Deuxième étape, Belgrade
On arrive sur une étape où je ne vais pas rester longtemps car j’arrive à 3h du matin et je repars à 16h.
Mais Belgrade va me marquer longtemps en tant que photographe, l’ambiance de la ville en pleine nuit est dingue, je me crois dans un film dystopique. Je ne dis pas que la ville est dans un mauvais état mais une partie possède un aspect clairement soviétique et avec la brume du matin, les éclairages se retrouvent diffus c’en est presque mystique. Une fois que le soleil arrive ce n’est plus pareil.
Il fait assez froid mais moins qu’à Ljubljana à moins que je ne me sois habitué.
Je prends le métro, qui a une esthétique rétro, pour me rendre au château où je vais rester la mâtinée.
Ensuite petit tour dans la ville pour déjeuner quelques spécialités, visiter les églises et partir pour la Bulgarie.
Troisième étape, Sofia
J’avais hâte d’arriver dans la capitale bulgare car un de mes meilleurs amis y a passé du temps et me l’a conseillée.
J’y reste deux jours et ce n’est clairement pas assez, alors pas de pause et je pars visiter la ville.
Rien qu’avec les pavés qui recouvrent le sol vous savez que vous êtes à Sofia.

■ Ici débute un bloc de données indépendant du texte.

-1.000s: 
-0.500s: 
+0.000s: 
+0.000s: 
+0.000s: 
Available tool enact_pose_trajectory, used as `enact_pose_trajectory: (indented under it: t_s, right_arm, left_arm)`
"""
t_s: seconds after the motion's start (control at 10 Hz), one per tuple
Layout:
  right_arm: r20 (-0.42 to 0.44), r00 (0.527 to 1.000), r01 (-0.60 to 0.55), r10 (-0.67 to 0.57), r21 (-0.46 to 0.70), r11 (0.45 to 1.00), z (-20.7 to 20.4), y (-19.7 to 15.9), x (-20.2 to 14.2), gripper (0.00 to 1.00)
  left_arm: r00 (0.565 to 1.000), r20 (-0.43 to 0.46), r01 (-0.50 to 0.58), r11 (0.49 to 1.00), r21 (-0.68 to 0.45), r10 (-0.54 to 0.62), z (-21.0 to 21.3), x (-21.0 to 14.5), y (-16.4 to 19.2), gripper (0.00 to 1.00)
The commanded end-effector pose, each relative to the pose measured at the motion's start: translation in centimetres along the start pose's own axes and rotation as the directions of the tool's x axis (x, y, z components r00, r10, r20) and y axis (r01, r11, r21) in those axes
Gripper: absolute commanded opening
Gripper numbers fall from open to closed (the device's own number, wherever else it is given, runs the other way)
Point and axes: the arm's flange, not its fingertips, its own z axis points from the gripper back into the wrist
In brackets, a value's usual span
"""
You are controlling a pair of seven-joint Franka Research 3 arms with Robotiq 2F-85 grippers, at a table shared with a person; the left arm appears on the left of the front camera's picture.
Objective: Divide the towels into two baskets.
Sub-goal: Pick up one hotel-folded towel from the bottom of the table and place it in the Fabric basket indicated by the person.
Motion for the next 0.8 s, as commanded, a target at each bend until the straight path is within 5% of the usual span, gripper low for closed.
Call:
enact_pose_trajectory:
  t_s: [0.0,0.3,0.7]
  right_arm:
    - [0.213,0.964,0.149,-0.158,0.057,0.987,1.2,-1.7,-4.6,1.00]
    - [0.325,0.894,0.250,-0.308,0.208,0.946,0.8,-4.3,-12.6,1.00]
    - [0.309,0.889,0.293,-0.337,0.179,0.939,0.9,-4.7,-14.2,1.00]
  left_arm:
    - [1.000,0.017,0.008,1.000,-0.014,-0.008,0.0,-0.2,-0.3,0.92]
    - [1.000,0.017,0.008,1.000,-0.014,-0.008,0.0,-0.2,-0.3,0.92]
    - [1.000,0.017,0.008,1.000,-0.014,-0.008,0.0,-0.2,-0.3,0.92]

Ce qui m’a surpris c’est le nombre de monuments au mètre carré c’est affolant. La ville est grande et possède de nombreux parcs très étendus.
Quatrième étape, Ankara
Pour ce voyage en bus, les hommes et les femmes ne peuvent pas se mettre à côté sauf s’ils se connaissent. Quelques 15 heures et une halte à Istanbul plus tard, j’arrive à Ankara. Je vois enfin un changement de biome sur la route au niveau de Doganlar, moins d’arbres et plus de cailloux ternes.
26 heures dans le Doğu Ekspresi
Entre Ankara et Kars je prends l’express de l’est qui traverse la Turquie, prix du ticket ; 12€ comptez 10 € de plus pour une couchette. Je rencontre 3 personnes dans ma voiture couchette et nous discutons pendant les 26 heures de trajet. Entre thé offert, partie de dé et kebab récupéré lors d’une halte à Erzincan.